PRRSV (porcine reproductive and respiratory syndrome virus) nucleocapsid (N) protein is the most abundant structural protein of the virus. During infection, the N protein is specifically localized to the nucleus and nucleolus in addition to its normal cytoplasmic distribution. Previously, a nuclear localization signal (NLS, 41-PGKK(N/S)KKKN)-null mutant virus (41-PGGGNKKKN) showed reduced viremia and increased production of neutralizing antibodies in infected pigs. However, the mutagenized NLS underwent strong selection pressure in the pig that resulted in partial or complete reversion and reacquisition of NLS function, and thus the biological effect of the NLS-null mutation needed further investigation. In the present study, a total of 9 "reversion resistant" mutants were generated by amino acid deletions and substitutions using an infectious cDNA clone. Two mutant clones (PG--SKKKS and PG--S-KKS) that produced progeny viruses were genetically stable for at least 20 passages in cell culture. Infection of pigs with those mutants induced neutralizing antibodies to higher titers than with wild-type virus. Both mutant viruses induced viremia of lower titer and of shorter duration than wild-type virus. RT-PCR from tonsils showed that both mutants persisted at a reduced level. Virus transmission to contact pigs was also lower in the mutant virus infected groups. No reversion to functional NLS was detected in either mutant from any pig.
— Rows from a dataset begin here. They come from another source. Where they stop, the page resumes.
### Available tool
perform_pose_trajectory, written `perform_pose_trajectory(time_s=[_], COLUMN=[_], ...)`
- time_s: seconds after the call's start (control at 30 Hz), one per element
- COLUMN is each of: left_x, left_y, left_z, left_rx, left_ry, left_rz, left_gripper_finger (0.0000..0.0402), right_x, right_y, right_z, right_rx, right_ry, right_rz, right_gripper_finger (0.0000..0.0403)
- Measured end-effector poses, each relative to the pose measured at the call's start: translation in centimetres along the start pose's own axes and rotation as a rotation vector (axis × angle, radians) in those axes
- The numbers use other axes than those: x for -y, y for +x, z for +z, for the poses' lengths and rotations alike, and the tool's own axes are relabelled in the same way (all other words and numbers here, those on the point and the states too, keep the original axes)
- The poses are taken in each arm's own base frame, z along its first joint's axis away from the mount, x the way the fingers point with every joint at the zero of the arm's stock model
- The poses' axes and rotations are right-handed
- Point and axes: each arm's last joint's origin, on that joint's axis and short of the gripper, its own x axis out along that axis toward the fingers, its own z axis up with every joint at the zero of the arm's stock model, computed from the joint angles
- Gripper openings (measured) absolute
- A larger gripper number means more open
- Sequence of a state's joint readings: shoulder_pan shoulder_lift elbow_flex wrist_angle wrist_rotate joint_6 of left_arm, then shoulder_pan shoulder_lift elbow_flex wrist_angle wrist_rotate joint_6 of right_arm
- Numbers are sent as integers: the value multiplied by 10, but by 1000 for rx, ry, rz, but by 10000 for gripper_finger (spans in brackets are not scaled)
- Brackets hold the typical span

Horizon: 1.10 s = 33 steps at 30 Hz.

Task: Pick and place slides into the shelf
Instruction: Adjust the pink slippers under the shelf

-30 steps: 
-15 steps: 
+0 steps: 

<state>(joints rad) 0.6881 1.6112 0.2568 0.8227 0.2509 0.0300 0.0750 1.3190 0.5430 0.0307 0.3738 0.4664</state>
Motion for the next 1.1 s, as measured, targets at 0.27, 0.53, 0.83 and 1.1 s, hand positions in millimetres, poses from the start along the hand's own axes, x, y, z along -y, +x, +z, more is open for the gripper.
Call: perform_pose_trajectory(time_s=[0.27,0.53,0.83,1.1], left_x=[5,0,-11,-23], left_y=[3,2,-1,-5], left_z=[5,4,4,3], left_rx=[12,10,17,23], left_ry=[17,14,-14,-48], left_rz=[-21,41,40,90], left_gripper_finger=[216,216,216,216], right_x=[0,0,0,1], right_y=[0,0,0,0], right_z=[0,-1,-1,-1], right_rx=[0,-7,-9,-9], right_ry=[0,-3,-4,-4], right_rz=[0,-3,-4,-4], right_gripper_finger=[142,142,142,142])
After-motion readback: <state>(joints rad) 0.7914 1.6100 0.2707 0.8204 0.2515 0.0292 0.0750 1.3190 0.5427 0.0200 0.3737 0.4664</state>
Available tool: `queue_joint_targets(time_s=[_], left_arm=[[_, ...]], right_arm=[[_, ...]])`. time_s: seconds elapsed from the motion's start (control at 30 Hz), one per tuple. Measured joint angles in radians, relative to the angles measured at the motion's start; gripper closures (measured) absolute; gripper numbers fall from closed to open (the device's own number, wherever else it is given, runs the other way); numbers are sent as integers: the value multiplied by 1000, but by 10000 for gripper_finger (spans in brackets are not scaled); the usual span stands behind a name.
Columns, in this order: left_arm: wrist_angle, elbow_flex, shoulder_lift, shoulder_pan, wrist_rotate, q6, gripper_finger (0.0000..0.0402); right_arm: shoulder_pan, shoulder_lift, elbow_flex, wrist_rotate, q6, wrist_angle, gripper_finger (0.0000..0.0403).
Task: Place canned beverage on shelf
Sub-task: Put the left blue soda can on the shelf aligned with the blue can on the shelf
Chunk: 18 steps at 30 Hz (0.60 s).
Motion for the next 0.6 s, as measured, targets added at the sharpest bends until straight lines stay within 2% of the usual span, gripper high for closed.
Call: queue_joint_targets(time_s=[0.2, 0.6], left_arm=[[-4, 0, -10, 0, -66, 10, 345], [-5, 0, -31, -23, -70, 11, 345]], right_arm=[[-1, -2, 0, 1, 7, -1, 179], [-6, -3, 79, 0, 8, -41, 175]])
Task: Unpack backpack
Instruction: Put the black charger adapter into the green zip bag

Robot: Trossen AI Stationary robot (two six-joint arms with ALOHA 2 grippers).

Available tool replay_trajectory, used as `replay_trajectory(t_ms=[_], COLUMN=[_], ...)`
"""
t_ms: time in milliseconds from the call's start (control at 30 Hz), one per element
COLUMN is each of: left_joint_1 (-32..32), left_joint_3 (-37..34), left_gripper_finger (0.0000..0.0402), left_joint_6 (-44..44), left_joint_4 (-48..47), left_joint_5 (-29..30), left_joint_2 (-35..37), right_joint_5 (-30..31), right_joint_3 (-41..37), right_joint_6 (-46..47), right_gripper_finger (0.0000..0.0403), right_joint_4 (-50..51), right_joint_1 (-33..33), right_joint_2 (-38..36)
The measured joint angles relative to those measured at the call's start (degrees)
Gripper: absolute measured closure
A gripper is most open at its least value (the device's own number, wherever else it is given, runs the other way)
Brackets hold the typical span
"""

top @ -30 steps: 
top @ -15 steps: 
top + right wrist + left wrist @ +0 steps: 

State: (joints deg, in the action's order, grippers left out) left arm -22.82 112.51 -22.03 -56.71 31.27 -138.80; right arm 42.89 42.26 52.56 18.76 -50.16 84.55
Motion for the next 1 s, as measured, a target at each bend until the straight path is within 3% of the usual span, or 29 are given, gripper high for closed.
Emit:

These data demonstrate that N protein nuclear localization is indeed associated with viral pathogenesis and host response to PRRS.

译文

:PRRSV(猪生殖和呼吸综合征病毒)核衣壳(N)蛋白是该病毒中最丰富的结构蛋白。在感染过程中,N蛋白除了其正常的细胞质分布外,还特异地位于细胞核和核仁中。以前,核定位信号(NLS,41-PGKK(N / S)KKKN)-无效突变病毒(41-PGGGNKKKN)显示出降低的病毒血症,并增加了感染猪中和抗体的产生。但是,诱变的NLS在猪中受到强大的选择压力,导致NLS功能部分或完全回复和重新获得,因此NLS-null突变的生物学效应需要进一步研究。在本研究中,使用感染性cDNA克隆通过氨基酸缺失和置换产生了总共9个“抗逆转”突变体。产生后代病毒的两个突变体克隆(PG--SKKKS和PG--S-KKS)在细胞培养中至少20代具有遗传稳定性。用那些突变体感染猪所诱导的中和抗体的滴度要高于野生型病毒。与野生型病毒相比,两种突变病毒均能引起较低的滴度和持续时间较短的病毒血症。扁桃体的RT-PCR显示两个突变体均以降低的水平持续存在。在突变病毒感染组中,接触猪的病毒传播率也较低。在任何猪的任一突变体中均未检测到功能性NLS的逆转。这些数据表明,N蛋白核定位确实与病毒发病机制和宿主对PRRS的反应有关。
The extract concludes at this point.